Along with the workforce optimization process, WFM can help your contact center solve fundamental internal problems such as staffing, agent scheduling, attendance tracking, payroll management, and career planning. On the other end of the spectrum, WFM can also help your contact center management improve higher-level, external metrics such as first response time, average resolution time, customer satisfaction (CSAT), and Net Promoter Score (NPS).

Workforce Management System Sets You Up for Success

A workforce management system streamlines processes and breaks organizational silos. But that’s not all you can achieve when you apply workforce management in your company. Below, I’ve listed some of the advantages you can make by standardizing workforce management in your organizational culture.

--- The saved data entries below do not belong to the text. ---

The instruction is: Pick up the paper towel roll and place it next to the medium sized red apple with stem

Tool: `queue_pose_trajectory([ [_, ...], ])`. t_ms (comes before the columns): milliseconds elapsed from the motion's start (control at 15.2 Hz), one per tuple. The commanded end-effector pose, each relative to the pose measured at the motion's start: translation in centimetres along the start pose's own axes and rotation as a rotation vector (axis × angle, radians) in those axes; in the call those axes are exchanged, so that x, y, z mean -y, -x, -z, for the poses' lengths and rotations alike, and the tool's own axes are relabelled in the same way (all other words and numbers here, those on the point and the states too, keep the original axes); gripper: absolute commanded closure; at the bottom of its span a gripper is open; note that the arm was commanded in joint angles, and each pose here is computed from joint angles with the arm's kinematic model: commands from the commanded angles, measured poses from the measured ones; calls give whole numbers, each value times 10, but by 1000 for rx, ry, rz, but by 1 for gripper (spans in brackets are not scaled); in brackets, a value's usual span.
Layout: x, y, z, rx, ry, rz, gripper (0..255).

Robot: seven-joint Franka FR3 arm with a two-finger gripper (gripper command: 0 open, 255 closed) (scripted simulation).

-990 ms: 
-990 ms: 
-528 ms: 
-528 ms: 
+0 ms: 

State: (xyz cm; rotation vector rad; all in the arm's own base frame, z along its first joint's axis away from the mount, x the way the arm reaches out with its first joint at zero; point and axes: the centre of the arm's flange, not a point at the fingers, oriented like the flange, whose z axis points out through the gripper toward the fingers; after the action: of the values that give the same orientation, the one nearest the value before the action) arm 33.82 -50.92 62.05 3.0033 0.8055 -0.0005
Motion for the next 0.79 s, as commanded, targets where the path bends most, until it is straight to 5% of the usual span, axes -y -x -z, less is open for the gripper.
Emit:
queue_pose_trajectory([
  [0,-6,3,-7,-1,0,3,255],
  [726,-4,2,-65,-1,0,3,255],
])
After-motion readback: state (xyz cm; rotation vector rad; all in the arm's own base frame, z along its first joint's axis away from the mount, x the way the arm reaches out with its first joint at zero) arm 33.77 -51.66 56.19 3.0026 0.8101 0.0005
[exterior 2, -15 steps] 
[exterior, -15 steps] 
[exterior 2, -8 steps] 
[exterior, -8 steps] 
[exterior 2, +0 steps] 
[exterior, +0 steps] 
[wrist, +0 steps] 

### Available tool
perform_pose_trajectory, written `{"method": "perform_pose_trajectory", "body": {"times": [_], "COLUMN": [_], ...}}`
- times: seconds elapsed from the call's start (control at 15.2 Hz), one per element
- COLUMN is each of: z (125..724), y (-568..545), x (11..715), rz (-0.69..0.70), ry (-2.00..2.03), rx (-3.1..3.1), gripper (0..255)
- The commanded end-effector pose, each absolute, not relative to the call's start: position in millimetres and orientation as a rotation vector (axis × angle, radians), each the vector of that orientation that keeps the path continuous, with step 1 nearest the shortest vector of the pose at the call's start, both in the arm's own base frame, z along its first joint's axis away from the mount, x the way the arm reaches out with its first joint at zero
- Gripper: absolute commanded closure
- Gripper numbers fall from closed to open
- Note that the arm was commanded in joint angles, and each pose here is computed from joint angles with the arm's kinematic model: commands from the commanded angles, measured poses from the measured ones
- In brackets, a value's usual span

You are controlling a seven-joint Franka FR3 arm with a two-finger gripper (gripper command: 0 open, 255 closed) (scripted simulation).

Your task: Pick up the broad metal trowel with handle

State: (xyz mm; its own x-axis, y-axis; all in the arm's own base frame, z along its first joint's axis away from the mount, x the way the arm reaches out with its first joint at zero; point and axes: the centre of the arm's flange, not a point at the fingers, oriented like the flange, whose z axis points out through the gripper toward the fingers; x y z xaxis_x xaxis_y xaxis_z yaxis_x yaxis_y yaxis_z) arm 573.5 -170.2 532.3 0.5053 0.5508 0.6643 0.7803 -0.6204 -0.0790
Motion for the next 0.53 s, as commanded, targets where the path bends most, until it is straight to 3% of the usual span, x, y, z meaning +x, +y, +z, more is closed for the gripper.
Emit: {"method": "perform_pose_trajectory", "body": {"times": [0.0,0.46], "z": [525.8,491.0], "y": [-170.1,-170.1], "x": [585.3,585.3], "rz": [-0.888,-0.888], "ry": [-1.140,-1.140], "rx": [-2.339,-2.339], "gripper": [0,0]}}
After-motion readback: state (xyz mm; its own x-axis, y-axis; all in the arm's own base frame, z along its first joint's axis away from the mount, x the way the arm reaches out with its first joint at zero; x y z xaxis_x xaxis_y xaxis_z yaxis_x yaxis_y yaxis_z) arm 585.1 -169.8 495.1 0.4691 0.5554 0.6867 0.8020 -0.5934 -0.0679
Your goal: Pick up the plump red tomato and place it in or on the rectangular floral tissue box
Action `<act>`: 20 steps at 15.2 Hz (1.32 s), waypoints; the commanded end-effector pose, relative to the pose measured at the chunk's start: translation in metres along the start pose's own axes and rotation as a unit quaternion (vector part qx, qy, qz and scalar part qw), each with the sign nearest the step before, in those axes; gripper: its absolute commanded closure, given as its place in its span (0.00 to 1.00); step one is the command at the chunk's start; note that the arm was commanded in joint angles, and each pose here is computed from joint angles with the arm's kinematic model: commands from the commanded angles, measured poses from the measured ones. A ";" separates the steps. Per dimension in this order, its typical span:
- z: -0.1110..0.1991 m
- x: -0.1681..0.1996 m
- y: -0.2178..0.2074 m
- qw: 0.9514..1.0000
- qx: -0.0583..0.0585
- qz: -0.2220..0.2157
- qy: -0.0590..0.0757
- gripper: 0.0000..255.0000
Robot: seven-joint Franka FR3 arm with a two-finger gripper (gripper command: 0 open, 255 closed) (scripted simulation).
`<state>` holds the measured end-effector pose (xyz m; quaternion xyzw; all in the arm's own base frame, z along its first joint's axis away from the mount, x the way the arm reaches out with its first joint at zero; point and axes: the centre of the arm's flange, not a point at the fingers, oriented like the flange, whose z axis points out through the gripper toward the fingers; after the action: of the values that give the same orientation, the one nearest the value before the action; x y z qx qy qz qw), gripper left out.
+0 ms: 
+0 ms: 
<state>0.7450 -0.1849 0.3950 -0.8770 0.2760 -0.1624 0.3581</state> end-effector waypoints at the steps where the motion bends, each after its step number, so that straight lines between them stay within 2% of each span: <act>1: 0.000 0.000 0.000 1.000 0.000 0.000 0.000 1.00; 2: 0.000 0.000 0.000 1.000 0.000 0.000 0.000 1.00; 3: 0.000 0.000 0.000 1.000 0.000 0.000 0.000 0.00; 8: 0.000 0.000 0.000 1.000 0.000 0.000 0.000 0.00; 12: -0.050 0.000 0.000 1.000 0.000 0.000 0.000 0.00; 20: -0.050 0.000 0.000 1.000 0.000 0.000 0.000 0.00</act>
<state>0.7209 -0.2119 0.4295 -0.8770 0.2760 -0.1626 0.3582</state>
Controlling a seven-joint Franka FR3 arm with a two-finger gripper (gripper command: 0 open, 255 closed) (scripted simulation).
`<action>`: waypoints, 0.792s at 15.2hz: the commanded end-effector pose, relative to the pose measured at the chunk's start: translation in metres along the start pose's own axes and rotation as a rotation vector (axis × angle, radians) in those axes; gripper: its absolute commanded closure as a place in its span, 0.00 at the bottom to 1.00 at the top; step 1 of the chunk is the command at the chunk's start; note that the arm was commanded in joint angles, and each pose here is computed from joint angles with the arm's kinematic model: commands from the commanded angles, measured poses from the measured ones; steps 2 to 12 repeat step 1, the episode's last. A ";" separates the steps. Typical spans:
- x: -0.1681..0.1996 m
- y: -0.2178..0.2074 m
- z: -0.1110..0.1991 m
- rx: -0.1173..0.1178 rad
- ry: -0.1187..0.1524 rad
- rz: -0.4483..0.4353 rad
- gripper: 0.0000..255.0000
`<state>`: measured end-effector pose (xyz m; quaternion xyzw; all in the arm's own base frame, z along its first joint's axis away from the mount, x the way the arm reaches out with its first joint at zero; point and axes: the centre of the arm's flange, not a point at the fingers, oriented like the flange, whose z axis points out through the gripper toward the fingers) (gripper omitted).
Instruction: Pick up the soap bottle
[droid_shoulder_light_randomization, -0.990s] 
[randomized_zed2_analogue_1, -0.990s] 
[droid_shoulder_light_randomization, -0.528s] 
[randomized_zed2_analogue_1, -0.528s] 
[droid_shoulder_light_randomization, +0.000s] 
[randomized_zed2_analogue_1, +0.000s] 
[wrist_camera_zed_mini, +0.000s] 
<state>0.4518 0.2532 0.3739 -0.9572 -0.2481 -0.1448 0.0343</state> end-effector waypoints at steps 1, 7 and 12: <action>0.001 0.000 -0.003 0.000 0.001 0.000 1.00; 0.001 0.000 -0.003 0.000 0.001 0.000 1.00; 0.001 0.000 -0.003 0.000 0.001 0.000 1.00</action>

  • WFM automates mundane, manual processes. You don’t have to chase paper trails to get approval or initiate requests when time is at stake. Work happens digitally and collaboratively.
  • You get a broad insight, as well as day-to-day visibility of your organization’s affairs.
  • Workforce management breathes productivity in your human capital. By digitizing and automating processes, employees no longer have to waste time unblocking manual barriers.
  • When you organize all your internal processes, you are likely to grow evenly and at scale.
  • You can manage and measure your internal process accurately and in real-time so that you can optimize backlogs on the go.
  • By setting up a culture based on consistency, you essentially build an organizational algorithm that is unique to your company. Algorithms make predictability, and predictability leads to trust in the system.

Work Smarter With WFM

When you use Trello for project management, Peoplesoft to keep a tab on employee details, or Facebook’s Workplace to communicate across teams, you are essentially facilitating the collaboration between individuals and groups in your company. As a result of effectively using these tools, you can motivate your employees to be more goal-driven, keep them accountable for their goals, and gauge the success of their activities. It’s a win-win for everyone.

From a business perspective, you create a redundancy-free culture that values people and processes. From an individual and team perspective, using workforce management systems helps them work smarter, not just harder.